We are led down a garden path of nonsense which makes us wonder will we ever get this parenting gig right? We bubble with poor self-confidence, and self-doubt creeps in because all anyone can do is talk about what we need to do with the baby.
Let’s take a pause here for a second and remember that our new mum friends may not want to talk about the chores, the chaos, and how we just have to, have to, make time for self-care.
Maybe new motherhood has them spiralling in a flurry of unexpected emotions, cascading with sleepless nights, and feeling so very unlike themselves. Maybe they look in the mirror and miss the person they used to be.
And then you rock up at their door, casserole in one hand and a bottle of Nosecco in the other. You may goo goo ga ga over the baby, while she gratefully pops the casserole in the fridge and takes down two glasses hoping that the conversation won’t swerve towards "Is he a good baby?", "Whats it like having a mini-you?" or "Is he sleeping at night yet?"
While the baby coo’s at you, remember that the woman sitting opposite you, sipping the gentle bubbles, may be lamenting the life she once had. How does the conversation go with a person who is in a state of flux? How do you fill in the gaps? So, what do new moms really need to hear?
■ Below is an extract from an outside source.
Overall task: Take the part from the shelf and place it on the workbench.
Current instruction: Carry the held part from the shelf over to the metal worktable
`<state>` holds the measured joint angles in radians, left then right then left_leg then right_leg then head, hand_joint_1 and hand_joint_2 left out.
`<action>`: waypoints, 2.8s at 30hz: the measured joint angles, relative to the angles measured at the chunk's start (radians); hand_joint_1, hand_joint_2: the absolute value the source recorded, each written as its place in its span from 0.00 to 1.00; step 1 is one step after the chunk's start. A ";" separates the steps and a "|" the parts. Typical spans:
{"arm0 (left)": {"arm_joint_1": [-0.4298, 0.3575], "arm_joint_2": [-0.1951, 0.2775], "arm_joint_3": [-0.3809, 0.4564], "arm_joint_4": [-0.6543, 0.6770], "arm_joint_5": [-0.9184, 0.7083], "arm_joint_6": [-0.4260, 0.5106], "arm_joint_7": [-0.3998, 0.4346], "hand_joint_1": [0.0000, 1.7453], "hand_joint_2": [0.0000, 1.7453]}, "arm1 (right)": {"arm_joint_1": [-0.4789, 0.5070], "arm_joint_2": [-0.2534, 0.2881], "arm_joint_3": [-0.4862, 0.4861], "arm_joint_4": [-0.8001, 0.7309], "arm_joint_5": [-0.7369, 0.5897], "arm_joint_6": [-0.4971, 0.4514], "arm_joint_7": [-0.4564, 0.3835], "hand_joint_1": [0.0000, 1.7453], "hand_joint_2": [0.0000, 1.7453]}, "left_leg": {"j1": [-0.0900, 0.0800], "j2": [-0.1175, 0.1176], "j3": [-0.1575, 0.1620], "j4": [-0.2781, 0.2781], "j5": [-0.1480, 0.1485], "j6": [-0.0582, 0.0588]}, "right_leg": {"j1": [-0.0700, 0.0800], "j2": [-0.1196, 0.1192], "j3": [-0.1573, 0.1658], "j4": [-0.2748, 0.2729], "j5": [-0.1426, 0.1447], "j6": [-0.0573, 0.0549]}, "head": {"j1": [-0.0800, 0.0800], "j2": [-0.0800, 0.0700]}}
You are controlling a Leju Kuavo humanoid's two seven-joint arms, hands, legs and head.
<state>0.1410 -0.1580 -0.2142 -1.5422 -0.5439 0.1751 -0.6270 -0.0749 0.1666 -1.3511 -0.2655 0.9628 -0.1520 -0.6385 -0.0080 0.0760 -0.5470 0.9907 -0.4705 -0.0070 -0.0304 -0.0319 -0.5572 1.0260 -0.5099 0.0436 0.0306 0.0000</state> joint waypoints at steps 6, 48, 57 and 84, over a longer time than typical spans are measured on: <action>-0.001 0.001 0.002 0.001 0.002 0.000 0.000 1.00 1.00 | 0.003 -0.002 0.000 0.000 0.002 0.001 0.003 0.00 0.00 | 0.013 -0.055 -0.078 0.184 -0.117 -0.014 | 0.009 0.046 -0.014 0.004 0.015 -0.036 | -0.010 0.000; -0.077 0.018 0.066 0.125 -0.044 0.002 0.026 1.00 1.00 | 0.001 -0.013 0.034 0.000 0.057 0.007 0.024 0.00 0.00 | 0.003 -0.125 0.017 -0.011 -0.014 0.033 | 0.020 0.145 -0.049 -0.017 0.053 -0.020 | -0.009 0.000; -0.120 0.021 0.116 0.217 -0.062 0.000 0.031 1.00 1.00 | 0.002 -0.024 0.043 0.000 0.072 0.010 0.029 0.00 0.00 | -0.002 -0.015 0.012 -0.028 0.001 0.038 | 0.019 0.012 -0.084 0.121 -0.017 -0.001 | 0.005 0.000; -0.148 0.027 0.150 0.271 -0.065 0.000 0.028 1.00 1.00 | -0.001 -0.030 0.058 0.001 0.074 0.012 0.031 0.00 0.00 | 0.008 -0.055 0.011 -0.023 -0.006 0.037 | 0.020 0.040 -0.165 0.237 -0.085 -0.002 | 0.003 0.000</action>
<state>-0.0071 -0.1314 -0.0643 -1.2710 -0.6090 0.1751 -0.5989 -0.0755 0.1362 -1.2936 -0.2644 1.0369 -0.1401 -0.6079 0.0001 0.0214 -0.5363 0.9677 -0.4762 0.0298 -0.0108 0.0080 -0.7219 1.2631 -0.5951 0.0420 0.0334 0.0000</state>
They need to hear what’s normal. How Jake is being his usual self at work and stealing paperclips; that Hannah ran her first 5k and wears the medal to buy frozen veg; that a three-day migraine knocked you for six; and that you will be there to talk, rant, give out without repercussion or judgement because we know new motherhood is hard.
We know a new mum doesn’t need advice about how to feed the baby, how to lose the baby weight, or what old wives' tale might possibly work for colic. Our friends in new motherhood are still our friends. She is still the same person who made you laugh so hard ketchup came out of your nose.